A few days ago I got a delivery of 3 Wild Columbine (Aquilegia canadensis) from Bluestone Perennials. This was a fine thing, as I love Wild Columbine. However, I couldn’t remember making this order, nor could I remember where I had intended to put the plants.
But I was not about to look some gift plants in the mouth. Well, not really gift plants, but unexpected. Most likely these were back-ordered during the Great Covid Garden Panic when sellers of seeds and plants were running out of practically everything. Better to show up now than never.
However, this still left me with the problem of location. Whatever I had originally intended was long forgotten. And one thing about Wild Columbine, at least in my experience: you never know where it’s going to make itself at home. (I’m talking here about the eastern, red-and-yellow Wild Columbine. Perhaps other species are more predictable.)

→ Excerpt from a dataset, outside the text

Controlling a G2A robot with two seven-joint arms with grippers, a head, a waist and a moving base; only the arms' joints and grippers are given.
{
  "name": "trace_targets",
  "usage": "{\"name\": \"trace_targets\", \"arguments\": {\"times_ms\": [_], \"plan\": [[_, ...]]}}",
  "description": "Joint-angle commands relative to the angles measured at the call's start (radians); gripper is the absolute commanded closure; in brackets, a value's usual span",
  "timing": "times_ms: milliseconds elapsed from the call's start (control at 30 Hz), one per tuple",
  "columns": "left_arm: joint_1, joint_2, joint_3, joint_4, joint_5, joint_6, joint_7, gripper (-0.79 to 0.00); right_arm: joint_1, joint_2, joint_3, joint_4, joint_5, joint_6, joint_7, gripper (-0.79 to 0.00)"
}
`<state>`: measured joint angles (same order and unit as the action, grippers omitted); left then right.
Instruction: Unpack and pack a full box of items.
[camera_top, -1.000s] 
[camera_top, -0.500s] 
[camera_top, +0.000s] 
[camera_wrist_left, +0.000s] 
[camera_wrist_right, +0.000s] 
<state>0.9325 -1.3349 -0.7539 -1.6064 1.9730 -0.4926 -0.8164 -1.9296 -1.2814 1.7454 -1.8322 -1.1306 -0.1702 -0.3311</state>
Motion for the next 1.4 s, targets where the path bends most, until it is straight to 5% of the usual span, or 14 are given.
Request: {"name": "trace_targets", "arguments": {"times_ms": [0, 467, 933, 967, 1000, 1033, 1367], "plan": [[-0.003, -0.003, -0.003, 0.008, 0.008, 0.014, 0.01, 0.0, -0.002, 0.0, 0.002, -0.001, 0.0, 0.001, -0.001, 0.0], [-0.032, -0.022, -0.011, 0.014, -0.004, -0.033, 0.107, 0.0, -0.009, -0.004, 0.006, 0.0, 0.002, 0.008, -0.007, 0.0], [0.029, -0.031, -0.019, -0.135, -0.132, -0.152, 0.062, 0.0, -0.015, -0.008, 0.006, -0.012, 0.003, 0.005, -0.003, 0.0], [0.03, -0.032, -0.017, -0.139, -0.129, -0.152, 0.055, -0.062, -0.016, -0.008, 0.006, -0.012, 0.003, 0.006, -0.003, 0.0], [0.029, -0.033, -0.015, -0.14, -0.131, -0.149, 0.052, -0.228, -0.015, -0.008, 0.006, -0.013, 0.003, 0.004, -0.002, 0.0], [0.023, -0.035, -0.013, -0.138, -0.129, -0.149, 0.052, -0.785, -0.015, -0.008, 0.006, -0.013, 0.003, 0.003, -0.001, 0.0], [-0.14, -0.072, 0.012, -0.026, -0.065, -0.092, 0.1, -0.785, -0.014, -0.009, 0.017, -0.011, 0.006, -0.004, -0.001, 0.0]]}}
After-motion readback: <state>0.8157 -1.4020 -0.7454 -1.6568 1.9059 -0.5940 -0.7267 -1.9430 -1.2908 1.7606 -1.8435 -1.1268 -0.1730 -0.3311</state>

Over the years I’ve planted Wild Columbine in several places which seemed to meet their basic requirements: part shade to shade with medium moisture. In each of these locations, they tend to thrive, but only for a couple of years. Then they disappear – only to pop up in some other unexpected place. But even in places of their own choosing, they are short-lived. At this point the garden is, sadly, a Columbine-free zone.
Why is this? I’ve read that this Columbine prefers alkaline soil, which is certainly not a problem here. Also that they prefer soil that leans to dry, which is actually not consistent with what I’ve observed. The Ladybird Johnson Wildlife Center says that they prefer soil that is not too rich. Maybe that’s the problem. When WIld Columbine grows in our garden, it tends to grow big, up to 3 or 4 feet – but it doesn’t stick around in subsequent years.
In any case, my solution to not remembering where to put the Columbines was to split them up. One went to a place that was a little shadier, one to a spot that was a little drier, and one to a spot that was more wet. And now we’ll see what happens.